What do the results show?

The PPV of breast screening in the OBSP has remained steady over time, but it varies by age group and among Local Health Integration Networks (LHINs) (Figures 1 and 2).

  • The PPV of OBSP mammograms overall in 2015 was 6.4%. Mammogram PPV has remained steady at approximately 6% since 2012.
  • In 2015, 3,244 of the over 50,000 Ontario women aged 50 to 74 who had an abnormal OBSP screening mammogram result went on to be diagnosed with breast cancer.
  • Some variation in mammogram PPV by LHIN was present. The LHIN with the highest PPV in 2015 was Champlain (9.3%). The LHINs with the lowest PPV in 2015 were Central West (4.9%) and Mississauga Halton (4.8%).
  • PPV increases with age. In 2015, the PPV of OBSP mammograms was highest in women aged 70 to 74 (12.1%) and lowest in women aged 50 to 54 (3.3%). A similar pattern can be seen in previous years. Positive predictive value increases with subsequent screens, which is why PPV is higher in older age groups.
  • PPV is reported as a single measure for first and subsequent screens to be consistent with Ontario’s cervical and colorectal cancer screening programs. National breast screening guidelines have 2 separate PPV targets for first screens (≥5%) and subsequent screens (≥6%)2,3.

Considerable regional variation exists in early return among LHINs (Figure 3).

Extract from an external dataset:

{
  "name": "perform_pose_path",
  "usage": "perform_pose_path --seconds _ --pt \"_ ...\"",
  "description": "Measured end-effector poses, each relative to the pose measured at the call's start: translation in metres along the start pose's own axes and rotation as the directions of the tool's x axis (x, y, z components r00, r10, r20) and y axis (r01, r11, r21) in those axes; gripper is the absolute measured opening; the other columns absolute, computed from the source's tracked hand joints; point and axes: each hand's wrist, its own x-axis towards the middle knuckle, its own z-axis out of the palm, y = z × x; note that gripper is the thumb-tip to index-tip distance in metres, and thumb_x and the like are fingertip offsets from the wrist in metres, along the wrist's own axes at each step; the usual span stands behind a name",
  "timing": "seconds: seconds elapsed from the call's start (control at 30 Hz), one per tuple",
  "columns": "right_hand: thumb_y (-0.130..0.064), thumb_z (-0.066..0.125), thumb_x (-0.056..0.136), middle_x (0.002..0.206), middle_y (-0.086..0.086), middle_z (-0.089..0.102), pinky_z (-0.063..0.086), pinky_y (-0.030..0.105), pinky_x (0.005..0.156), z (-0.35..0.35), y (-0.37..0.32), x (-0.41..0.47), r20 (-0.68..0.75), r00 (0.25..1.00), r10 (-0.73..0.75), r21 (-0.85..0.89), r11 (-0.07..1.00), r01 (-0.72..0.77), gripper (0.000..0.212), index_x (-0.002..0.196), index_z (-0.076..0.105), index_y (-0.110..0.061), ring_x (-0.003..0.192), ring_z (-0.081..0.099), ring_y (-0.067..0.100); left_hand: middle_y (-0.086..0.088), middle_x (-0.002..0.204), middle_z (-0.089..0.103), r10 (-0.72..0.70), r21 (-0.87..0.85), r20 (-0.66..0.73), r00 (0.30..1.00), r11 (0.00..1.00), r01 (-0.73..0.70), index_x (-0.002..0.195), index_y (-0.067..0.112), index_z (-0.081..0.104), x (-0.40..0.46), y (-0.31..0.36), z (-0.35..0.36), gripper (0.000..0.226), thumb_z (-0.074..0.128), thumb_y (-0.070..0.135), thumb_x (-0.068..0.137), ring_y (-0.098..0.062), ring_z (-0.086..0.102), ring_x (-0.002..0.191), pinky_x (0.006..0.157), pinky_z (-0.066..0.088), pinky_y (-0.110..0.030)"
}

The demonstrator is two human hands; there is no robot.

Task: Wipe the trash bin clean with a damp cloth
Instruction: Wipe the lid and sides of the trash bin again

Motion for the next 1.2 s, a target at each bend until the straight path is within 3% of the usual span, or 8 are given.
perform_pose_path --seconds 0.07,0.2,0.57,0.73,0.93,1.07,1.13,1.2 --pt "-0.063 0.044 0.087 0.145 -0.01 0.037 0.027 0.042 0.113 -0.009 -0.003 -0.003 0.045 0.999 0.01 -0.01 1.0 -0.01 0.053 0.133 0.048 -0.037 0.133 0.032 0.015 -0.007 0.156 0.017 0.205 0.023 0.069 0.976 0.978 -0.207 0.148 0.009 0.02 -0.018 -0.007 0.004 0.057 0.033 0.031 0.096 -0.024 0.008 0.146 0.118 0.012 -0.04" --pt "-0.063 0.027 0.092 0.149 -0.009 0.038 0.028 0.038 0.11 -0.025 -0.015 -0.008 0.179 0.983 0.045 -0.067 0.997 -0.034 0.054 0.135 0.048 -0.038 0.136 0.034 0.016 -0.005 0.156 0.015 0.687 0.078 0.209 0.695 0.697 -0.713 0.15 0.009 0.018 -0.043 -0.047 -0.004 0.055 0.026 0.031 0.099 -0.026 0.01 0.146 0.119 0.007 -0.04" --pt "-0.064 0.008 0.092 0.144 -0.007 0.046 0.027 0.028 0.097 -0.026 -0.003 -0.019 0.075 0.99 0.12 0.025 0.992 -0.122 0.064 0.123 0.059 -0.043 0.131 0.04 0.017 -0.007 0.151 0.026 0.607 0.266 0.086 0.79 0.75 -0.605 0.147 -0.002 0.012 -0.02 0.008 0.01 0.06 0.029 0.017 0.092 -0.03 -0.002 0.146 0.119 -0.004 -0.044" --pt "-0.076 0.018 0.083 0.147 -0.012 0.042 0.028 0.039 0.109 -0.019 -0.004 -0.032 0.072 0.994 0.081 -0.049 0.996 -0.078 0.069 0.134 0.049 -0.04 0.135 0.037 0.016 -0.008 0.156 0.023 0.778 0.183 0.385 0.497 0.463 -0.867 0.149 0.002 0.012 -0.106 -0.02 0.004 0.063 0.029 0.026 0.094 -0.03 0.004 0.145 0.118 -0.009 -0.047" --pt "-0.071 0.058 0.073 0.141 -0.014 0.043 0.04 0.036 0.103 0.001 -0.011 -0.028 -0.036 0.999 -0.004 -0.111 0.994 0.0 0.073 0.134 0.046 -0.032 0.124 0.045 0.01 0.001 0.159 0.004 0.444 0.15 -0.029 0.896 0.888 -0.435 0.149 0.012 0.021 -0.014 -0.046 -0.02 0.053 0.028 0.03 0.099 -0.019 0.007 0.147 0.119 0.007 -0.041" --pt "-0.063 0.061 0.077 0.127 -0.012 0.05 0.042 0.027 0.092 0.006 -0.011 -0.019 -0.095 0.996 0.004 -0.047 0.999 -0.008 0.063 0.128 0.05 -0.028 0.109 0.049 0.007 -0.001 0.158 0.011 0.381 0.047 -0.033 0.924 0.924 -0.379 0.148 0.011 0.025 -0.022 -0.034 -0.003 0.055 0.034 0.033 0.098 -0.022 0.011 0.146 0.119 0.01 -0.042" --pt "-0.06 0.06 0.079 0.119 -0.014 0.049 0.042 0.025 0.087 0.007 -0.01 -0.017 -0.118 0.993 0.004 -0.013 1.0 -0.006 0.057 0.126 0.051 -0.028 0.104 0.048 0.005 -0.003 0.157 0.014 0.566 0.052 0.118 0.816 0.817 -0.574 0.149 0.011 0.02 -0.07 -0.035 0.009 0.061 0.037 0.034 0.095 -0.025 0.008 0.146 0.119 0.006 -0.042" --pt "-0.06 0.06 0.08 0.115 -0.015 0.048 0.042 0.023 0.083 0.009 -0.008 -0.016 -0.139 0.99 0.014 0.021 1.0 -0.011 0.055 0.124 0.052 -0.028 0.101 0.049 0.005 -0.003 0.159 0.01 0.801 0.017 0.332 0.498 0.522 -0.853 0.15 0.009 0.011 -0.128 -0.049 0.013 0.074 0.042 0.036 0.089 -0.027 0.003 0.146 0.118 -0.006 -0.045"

  • Early return increased from 4.7% in women who had an OBSP mammogram and a 2-year screening recall recommendation in 2010 to 5% in women who had an OBSP mammogram in 2014.
  • Of the approximately 384,000 women aged 50 to 72 who were screened through the OBSP in 2014 and given a recommendation to re-screen in 24 months (2 years), approximately 19,300 (5%) had a subsequent program mammogram within 18 months.
  • The LHINs with the lowest (i.e. better) early return for women with an OBSP mammogram and 2-year recall recommendation in 2014 were South East and North East (both 1.4%). The LHINs with the highest early return for the same time period were Toronto Central and Central (both 9.1%). Early return has increased in Ontario for every cohort of women with biennial screening recall recommendations since 2011. In particular, early return increased in most LHINs from 2013 to 2014. The LHINs with the greatest increases were Central West and North Simcoe Muskoka (an increase of 0.7 percentage points). Early return decreased (improved) in South West and North East (improvement of 0.3 percentage points for both) during the same time period.
  • Early return will continue to provide direction for Cancer Care Ontario in its work with its regional partners to promote adherence to risk-appropriate screening intervals across the province.

Early return for breast cancer screening varies by age group (Figure 4).

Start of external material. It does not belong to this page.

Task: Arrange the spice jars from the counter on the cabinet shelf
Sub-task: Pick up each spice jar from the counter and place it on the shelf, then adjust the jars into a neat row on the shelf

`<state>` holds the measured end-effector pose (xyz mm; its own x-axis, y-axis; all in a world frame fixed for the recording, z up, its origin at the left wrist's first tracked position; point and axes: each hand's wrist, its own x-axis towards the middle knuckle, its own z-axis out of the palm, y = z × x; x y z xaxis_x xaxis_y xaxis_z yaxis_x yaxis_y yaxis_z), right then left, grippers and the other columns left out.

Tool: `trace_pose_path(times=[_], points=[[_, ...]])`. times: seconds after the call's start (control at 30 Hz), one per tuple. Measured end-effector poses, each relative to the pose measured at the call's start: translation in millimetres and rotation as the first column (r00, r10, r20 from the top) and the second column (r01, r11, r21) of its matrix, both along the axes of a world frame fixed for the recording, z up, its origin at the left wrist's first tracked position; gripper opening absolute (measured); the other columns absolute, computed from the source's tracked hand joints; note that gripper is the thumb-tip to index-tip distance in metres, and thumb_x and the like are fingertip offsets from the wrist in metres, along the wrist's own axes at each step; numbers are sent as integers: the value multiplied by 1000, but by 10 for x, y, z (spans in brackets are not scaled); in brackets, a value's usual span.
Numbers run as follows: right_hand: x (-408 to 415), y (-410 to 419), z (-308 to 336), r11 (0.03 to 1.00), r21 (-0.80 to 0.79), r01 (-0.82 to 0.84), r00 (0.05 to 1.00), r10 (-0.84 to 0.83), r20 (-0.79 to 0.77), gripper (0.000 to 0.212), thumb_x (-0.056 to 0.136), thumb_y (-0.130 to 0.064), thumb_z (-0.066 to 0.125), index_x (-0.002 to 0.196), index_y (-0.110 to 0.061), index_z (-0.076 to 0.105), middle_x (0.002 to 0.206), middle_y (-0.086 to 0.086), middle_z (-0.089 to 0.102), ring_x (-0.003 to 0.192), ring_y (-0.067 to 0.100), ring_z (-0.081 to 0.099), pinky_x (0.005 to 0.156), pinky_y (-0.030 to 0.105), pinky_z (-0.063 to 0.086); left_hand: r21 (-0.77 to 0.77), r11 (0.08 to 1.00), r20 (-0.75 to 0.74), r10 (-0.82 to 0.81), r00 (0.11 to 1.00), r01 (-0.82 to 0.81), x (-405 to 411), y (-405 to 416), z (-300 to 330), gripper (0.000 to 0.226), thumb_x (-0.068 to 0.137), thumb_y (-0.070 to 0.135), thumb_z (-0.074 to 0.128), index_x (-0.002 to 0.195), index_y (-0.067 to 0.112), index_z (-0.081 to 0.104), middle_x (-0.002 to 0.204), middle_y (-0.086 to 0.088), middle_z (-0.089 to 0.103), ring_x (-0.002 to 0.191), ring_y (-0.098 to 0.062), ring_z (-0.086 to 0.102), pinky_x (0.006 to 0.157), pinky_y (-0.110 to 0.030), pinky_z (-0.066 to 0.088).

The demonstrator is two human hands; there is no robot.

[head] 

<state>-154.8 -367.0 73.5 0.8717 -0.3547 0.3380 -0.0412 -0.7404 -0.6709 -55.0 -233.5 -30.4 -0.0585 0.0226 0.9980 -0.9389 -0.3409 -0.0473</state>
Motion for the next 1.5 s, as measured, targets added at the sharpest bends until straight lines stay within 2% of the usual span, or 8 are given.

  • In 2014, the percentage of women with a biennial screening recall recommendation returning for a subsequent program mammogram within 18 months of a previous mammogram was lowest (4.5%) in women aged 70 to 72 and highest (5.4%) in the youngest age group (women aged 50 to 54). A similar pattern can be seen in previous years.

The proportion of women referred for genetic assessment who are subsequently confirmed to be at high risk decreased for the first time since the start of the High Risk OBSP, although with some regional variation (Figure 5).

  • The proportion of women who were referred to the High Risk OBSP and were confirmed to be at high risk after referral decreased to 31% in 2015 (from 34% in 2014).
  • Some regional variation is present for this indicator. In 2015, the LHIN with the highest percentage of women confirmed to be at high risk for breast cancer after genetic assessment was Mississauga Halton (43%). The LHIN with the lowest percentage of women confirmed to be at high risk for breast cancer after genetic assessment was North West (18%).
  • The OBSP has set a provincial target of 30% or greater for this indicator, meaning that approximately 1 in 3 women who are referred for genetic assessment are confirmed to be at high risk for breast cancer1.
  • Monitoring this indicator allows Cancer Care Ontario to see if the high risk referral criteria are interpreted correctly by primary care providers, and to ensure that the criteria appropriately identify women who may be at increased risk for breast cancer.

The proportion of women screened in the High Risk OBSP within 90 days of confirmation of their high risk status has decreased since the start of the program with considerable regional variation (Figure 6).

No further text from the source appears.